The part the state and nation can take in conserving health and improving human strains is as yet hardly realized. The first step is to secure the facts, vital statistics being the necessary foundations. The reports and registration of births, communicable disease, and deaths are in many parts of the country more honored in the breach than in the observance. Yellow fever, plague, and small-pox rouse to instant effort, but the far more insidious ravages of less dreaded maladies go on unchecked. The prevention of disease is a duty which every community should discharge; the treatment of the malady may properly be a personal affair. Sanitation, pure food, pure drugs, and pure products of every kind can only be secured by the exercise of a police power delegated by the community to local, state, and national government. Uniform marriage laws, intelligently enforced, can be of great value. Here Indiana has led the way.

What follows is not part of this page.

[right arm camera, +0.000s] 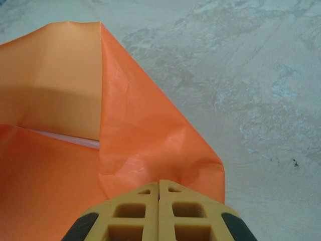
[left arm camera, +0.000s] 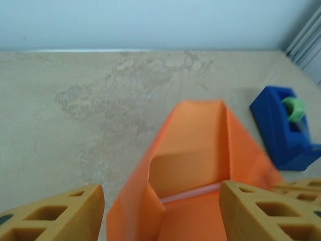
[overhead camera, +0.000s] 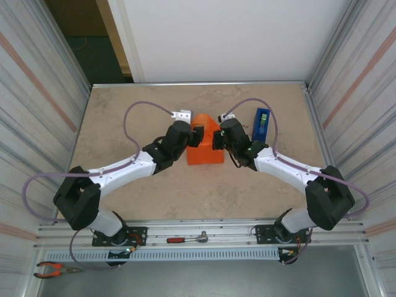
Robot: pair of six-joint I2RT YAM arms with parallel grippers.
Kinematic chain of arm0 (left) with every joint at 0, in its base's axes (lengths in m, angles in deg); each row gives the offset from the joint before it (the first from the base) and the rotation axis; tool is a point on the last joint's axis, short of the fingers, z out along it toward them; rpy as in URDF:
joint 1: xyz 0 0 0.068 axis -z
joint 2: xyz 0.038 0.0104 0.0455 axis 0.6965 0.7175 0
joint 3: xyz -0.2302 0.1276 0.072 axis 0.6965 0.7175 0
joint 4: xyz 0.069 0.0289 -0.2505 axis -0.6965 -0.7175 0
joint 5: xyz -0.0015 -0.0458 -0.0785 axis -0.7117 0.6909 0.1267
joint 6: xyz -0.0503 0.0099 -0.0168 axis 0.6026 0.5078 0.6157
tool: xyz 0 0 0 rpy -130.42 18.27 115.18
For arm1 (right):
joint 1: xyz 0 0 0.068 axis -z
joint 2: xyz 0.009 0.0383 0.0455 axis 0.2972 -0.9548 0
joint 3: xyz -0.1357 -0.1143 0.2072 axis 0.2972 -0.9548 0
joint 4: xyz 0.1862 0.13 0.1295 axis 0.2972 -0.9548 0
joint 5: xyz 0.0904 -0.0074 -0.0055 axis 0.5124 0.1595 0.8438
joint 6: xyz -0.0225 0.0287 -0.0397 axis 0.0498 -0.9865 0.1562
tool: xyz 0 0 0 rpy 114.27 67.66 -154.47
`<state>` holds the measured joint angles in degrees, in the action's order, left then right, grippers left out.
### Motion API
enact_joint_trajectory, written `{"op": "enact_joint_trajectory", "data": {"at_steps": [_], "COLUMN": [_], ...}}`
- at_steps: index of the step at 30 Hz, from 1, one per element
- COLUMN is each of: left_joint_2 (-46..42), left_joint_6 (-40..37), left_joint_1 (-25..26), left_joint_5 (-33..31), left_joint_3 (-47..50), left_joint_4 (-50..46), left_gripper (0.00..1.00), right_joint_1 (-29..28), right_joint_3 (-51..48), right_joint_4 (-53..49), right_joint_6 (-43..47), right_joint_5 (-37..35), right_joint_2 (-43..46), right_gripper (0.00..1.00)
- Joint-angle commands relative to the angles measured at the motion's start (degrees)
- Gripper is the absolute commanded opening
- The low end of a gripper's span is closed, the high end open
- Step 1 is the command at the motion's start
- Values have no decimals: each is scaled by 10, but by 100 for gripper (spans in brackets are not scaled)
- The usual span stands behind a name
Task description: Wrap the gift box in paper
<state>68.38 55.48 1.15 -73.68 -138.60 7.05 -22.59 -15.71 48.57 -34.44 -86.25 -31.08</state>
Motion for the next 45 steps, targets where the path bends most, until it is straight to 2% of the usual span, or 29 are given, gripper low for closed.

It is axiomatic that, to be effective, law must follow public opinion, not precede it, And although radical changes in the social order might be prescribed with every indication of success, their practical applications would probably result in a revulsion of popular feeling and the defeat of the very ends sought to be accomplished. Thus common sense counsels constructive measures, easily understood, generally approved, and promptly productive of practical results.

But there is a step beyond prevention. The work of Burbank with plants, of the American Breeders' Association with live stock, have shown what constructive effort can do. Fortunately we are also awakening to the need of perpetuating normal and healthy human strains. More than this, we are recognizing the possibility of further improving these strains. In an investigation of 2,000 children in the general population Goddard found 80 (4 per cent) super-normal. To neglect the development of these children and doom them to the training suited to a mediocre mind is as great a folly as to permit the laggard to retard the advancement of the normal child.

There is a wide and hopeful field in the laboratory; for the study of eugenics, of heredity, of pathological conditions, and of biological chemistry is opening new vistas and enormous possibilities.

The right to be well-born has been denied to many. Society can redeem this injustice only in part, and for that reason the very best that intelligence and science can give is imperative. To the large and more fortunate majority who have been well-born, education and a higher social conscience must teach race improvement.

Notes:

[1] New Worlds for Old, page 52.

[2] Announcement of the First International Eugenic Congress, London, 1912.

[3] Heredity in Relation to Eugenics, Davenport, page 259.